Obviamente, esta desconexão entre ideais românticos e realidades pode ser uma simples questão de circunstâncias. As pessoas às vezes se acomodam. Você tem sorte de encontrar alguém que corresponda aos seus ideais românticos. E mesmo que você encontre, eles podem não estar solteiros ou mesmo interessados em você, já agora. As pessoas também podem ficar ineptas em descobrir o que as fará felizes no amor, ou lutar para expressar como querem que seja um parceiro romântico.
“Acho que as pessoas estão mal comunicando o que realmente querem”, diz Moe Brown, um terapeuta de casamento e família licenciado. Em seu trabalho, ele ajuda tanto casais quanto pessoas solteiras a navegar em relacionamentos românticos. Como Sparks e Markey, ele descobriu que muitas pessoas lutam para alinhar o que dizem estar procurando com o que realmente desejam”. “Há uma outra parte de nós da qual muitas vezes operamos, mas que está escondida do nosso nível consciente de pensamento”, diz ele. Uma pessoa cujos pais muitas vezes estavam com raiva enquanto cresciam pode dizer que quer terminar com um parceiro “legal”, mas muitas vezes o que eles realmente querem é alguém que não grite com eles como seus pais fizeram – alguém que permaneça calmo em tempos de conflito. “O que eu acho muito é que as pessoas não esclarecem esse tema maior”, diz Brown. “Eles não o quebram mais.”

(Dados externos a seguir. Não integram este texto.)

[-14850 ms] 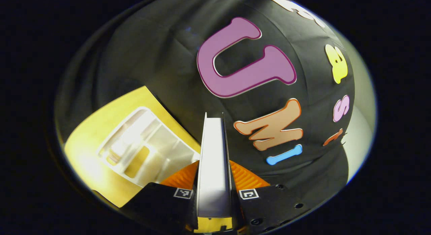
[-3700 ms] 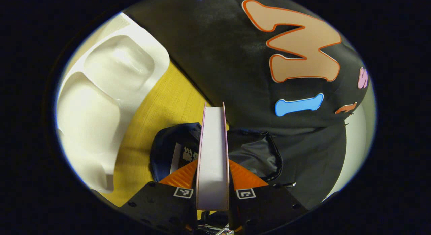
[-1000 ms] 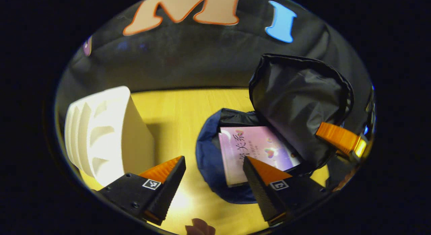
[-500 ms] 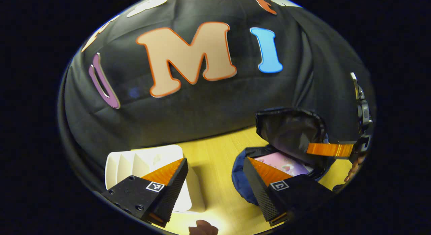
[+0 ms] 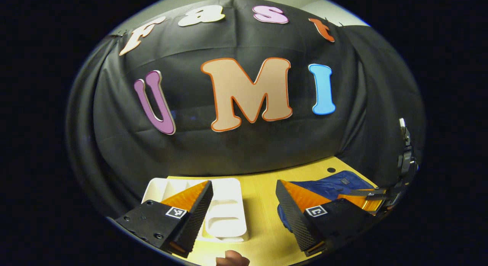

Sparks, pelo menos, é otimista sobre a nossa falta de auto-consciência. “Quando penso nas pessoas de quem acabei por gostar ou por me apaixonar, todas elas tinham algo que violava as coisas que eu realmente acho que quero”. Estamos mais abertos a outras qualidades do que percebemos”
Em vez de avaliar datas potenciais com critérios rigorosos, ela nos encoraja a nos inclinarmos para essa abertura – para arriscar no amor e ver onde ele nos leva. “Vá com o que você está sentindo ao vivê-lo”, diz ela. “Isso vai ser um indicador mais confiável do que essas coisas que você diz querer no papel”
Alice Fleerackers é escritora freelancer e doutoranda da Universidade Simon Fraser, onde estuda saúde e comunicação científica. Encontre-a no Twitter @FleerackersA.
1. Sparks, J., et al. Evidência negligenciável de que as pessoas desejam parceiros que se encaixem de forma única em seus ideais. Journal of Experimental Social Psychology 90 103968 (2020).
2. Markey, P. & Markey, C. Ideais românticos, obtenção romântica, e experiências de relacionamento: A complementaridade de traços interpessoais entre parceiros românticos. Journal of Social and Personal Relationships 24 517-533 (2007).